(TASK REQUIREMENTS) What you return must be an exact copy of the lines in the listing below between the line holding "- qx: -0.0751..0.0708" and the line holding "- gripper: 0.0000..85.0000", inclusive, and nothing more.

(DATA PROVIDED)
----

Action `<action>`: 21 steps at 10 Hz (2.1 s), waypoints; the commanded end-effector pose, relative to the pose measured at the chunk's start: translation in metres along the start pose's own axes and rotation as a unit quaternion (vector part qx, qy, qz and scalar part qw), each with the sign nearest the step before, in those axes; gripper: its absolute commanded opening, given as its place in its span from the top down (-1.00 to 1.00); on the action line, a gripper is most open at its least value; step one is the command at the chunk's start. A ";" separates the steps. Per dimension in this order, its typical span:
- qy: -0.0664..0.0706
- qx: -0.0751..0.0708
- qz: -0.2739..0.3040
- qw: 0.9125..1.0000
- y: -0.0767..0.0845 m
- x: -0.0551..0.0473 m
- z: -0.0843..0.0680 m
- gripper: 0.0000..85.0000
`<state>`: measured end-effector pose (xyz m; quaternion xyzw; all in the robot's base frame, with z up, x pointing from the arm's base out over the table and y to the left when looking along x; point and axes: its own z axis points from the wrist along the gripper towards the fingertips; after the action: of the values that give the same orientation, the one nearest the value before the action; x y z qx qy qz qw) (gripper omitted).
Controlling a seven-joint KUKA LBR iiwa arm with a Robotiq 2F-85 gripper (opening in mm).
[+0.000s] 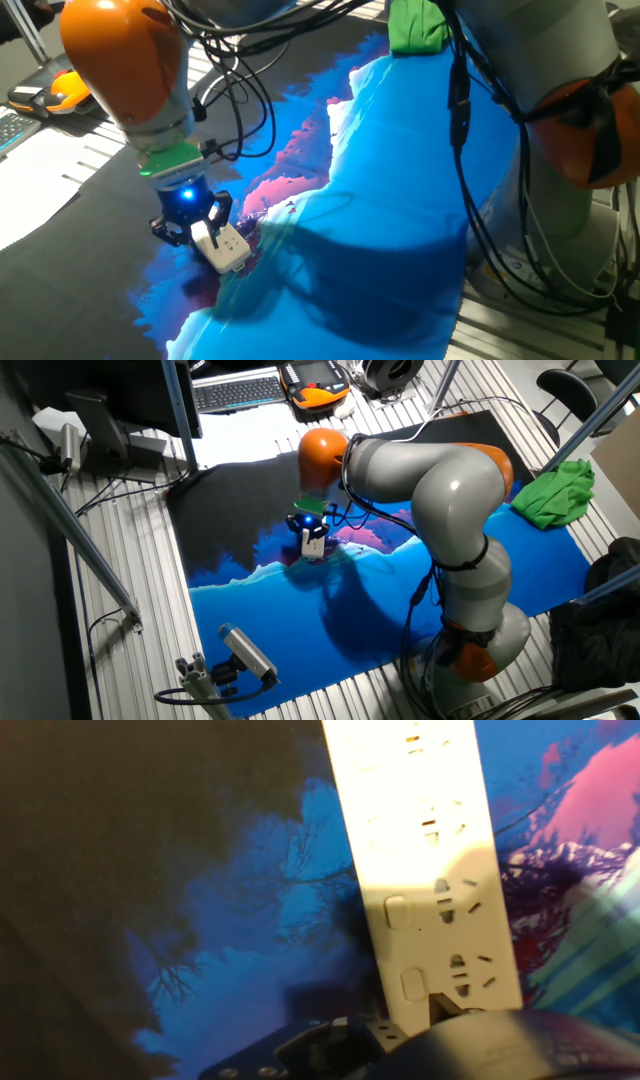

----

(TASK RESULT)
- qx: -0.0751..0.0708
- qz: -0.2739..0.3040
- qw: 0.9125..1.0000
- y: -0.0767..0.0845 m
- x: -0.0551..0.0473 m
- z: -0.0843..0.0680 m
- gripper: 0.0000..85.0000

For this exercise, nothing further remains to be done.